## WHAT YOU NEED TO DO
Draw out every line with the word "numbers" from the listing below.

## DATA BELOW
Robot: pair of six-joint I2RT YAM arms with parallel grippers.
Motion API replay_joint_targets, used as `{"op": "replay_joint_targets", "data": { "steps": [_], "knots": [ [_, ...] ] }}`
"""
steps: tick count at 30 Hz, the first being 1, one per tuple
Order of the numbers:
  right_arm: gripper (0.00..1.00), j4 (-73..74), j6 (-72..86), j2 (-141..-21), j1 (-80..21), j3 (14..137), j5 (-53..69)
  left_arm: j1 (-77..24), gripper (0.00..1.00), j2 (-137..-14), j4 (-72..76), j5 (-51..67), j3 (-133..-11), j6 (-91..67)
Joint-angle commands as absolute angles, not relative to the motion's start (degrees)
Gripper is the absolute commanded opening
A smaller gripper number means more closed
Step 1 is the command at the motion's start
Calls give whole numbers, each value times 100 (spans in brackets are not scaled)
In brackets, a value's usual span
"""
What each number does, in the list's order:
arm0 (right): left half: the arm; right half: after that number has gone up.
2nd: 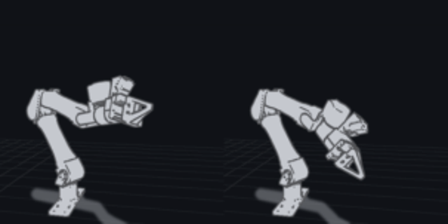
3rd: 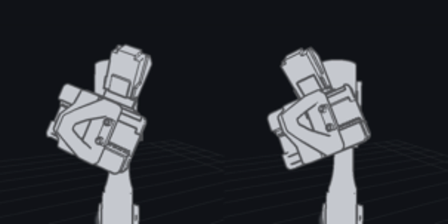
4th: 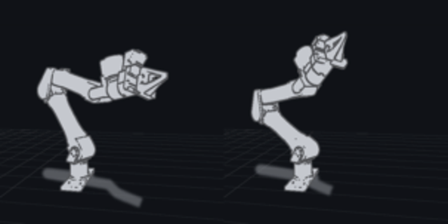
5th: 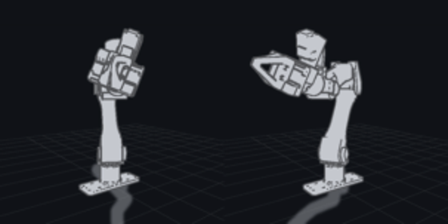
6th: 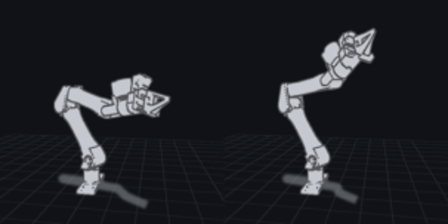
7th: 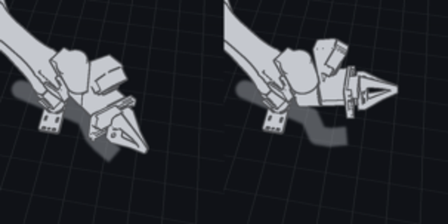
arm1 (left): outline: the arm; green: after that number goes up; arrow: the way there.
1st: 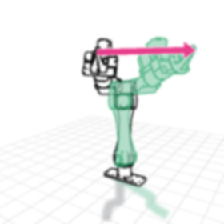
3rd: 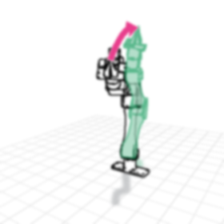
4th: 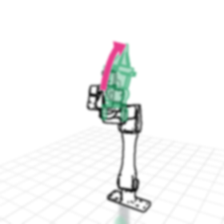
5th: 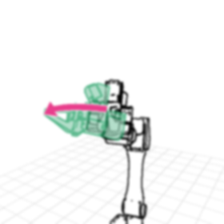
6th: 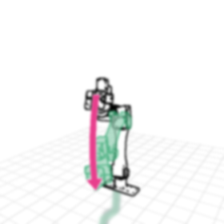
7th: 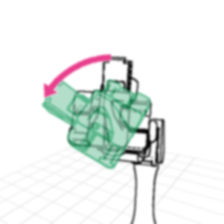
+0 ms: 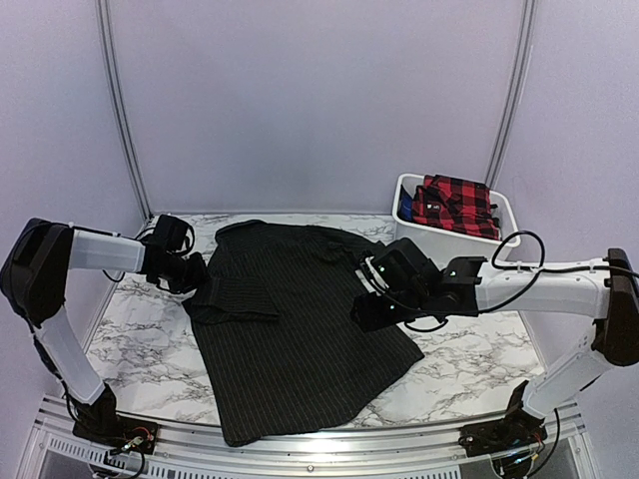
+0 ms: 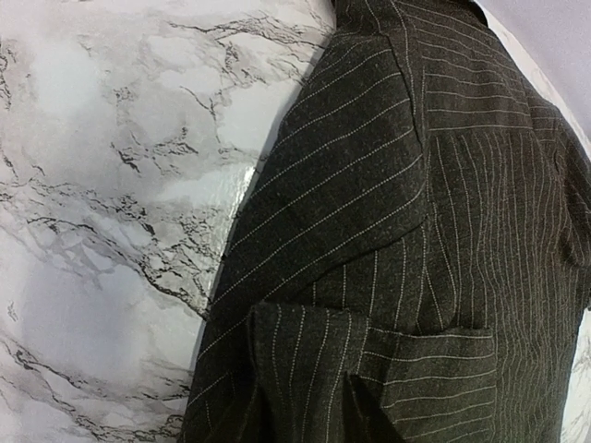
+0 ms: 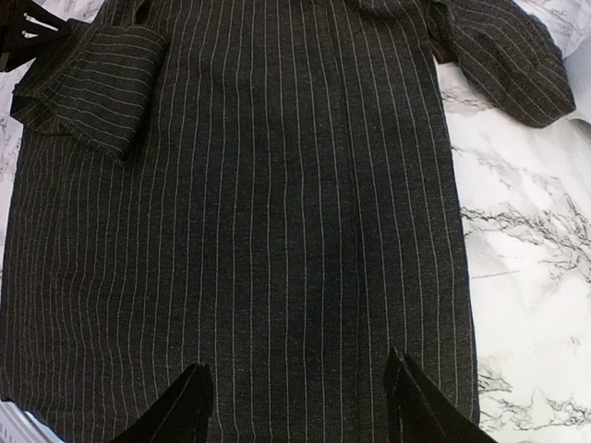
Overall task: Fold and stack the long sleeve shirts
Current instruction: Pick up the sleeve from the center of the board.
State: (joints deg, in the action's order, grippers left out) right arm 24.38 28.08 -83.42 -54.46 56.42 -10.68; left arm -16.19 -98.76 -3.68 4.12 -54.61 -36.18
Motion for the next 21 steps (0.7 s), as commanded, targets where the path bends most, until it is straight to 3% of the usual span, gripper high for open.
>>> {"op": "replay_joint_targets", "data": {
  "steps": [1,9,21],
  "knots": [
    [60,2364,2831,-8220,-5492,5778,-1117,-1608,23,-9527,-260,489,-5512,-3456],
    [60,2316,2767,-8361,-5502,5934,-1047,-1775,1,-9236,-259,908,-5396,-3289],
    [60,1539,2815,-8470,-5490,5975,-678,-3593,0,-8880,-307,1259,-5628,-3425]
  ]
}}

## SOLUTION TO THIS TASK
Order of the numbers:
Calls give whole numbers, each value times 100 (spans in brackets are not scaled)

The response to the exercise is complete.